> _YOUR TASK_
Once the line holding "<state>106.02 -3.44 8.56" is found in the listing below, write it out and each later line exactly, up to and including the one holding "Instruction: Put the".

> _DATA UNDER STUDY_
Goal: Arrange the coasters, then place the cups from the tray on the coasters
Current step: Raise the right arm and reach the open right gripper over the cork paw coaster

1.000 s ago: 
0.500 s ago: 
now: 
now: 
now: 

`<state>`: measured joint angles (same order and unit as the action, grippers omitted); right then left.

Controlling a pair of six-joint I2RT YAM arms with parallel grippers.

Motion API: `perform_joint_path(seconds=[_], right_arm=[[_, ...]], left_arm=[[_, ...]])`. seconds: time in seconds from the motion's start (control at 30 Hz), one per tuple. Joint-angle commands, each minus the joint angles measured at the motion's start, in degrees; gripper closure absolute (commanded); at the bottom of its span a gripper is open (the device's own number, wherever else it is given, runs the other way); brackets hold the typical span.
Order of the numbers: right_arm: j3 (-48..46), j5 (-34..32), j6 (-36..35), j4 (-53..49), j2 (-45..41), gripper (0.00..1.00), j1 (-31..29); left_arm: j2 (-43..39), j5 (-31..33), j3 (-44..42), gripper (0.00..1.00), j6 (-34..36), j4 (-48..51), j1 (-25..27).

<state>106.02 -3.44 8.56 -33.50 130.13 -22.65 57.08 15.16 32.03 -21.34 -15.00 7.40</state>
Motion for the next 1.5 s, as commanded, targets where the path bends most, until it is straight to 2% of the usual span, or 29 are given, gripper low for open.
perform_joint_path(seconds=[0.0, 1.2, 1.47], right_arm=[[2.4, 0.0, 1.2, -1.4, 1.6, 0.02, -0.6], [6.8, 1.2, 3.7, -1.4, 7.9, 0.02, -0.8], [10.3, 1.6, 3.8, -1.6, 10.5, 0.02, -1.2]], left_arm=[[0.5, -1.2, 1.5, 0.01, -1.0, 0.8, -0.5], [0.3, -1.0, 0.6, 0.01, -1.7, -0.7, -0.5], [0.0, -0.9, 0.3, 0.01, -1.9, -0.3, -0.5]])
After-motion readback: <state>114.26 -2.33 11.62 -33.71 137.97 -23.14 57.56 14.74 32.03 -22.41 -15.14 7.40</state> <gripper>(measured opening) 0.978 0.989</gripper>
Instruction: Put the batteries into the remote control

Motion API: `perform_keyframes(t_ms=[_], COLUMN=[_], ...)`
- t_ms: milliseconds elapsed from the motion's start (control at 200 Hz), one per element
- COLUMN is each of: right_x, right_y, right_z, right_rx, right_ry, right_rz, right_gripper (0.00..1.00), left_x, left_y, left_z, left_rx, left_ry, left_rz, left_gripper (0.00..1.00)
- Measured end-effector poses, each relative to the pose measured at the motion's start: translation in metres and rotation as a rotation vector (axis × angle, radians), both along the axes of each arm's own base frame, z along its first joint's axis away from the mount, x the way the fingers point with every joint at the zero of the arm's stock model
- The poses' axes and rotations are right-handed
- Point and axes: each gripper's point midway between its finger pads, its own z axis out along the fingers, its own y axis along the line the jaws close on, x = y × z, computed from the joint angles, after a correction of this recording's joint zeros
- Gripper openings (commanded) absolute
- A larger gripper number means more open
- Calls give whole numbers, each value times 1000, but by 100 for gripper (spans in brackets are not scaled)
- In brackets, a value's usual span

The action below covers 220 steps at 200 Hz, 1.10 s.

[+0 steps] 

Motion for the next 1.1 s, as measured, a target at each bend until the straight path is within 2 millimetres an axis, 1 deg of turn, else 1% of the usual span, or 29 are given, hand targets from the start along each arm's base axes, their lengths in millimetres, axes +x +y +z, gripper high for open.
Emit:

> _RESULT FOR THIS TASK_
<state>106.02 -3.44 8.56 -33.50 130.13 -22.65 57.08 15.16 32.03 -21.34 -15.00 7.40</state>
Motion for the next 1.5 s, as commanded, targets where the path bends most, until it is straight to 2% of the usual span, or 29 are given, gripper low for open.
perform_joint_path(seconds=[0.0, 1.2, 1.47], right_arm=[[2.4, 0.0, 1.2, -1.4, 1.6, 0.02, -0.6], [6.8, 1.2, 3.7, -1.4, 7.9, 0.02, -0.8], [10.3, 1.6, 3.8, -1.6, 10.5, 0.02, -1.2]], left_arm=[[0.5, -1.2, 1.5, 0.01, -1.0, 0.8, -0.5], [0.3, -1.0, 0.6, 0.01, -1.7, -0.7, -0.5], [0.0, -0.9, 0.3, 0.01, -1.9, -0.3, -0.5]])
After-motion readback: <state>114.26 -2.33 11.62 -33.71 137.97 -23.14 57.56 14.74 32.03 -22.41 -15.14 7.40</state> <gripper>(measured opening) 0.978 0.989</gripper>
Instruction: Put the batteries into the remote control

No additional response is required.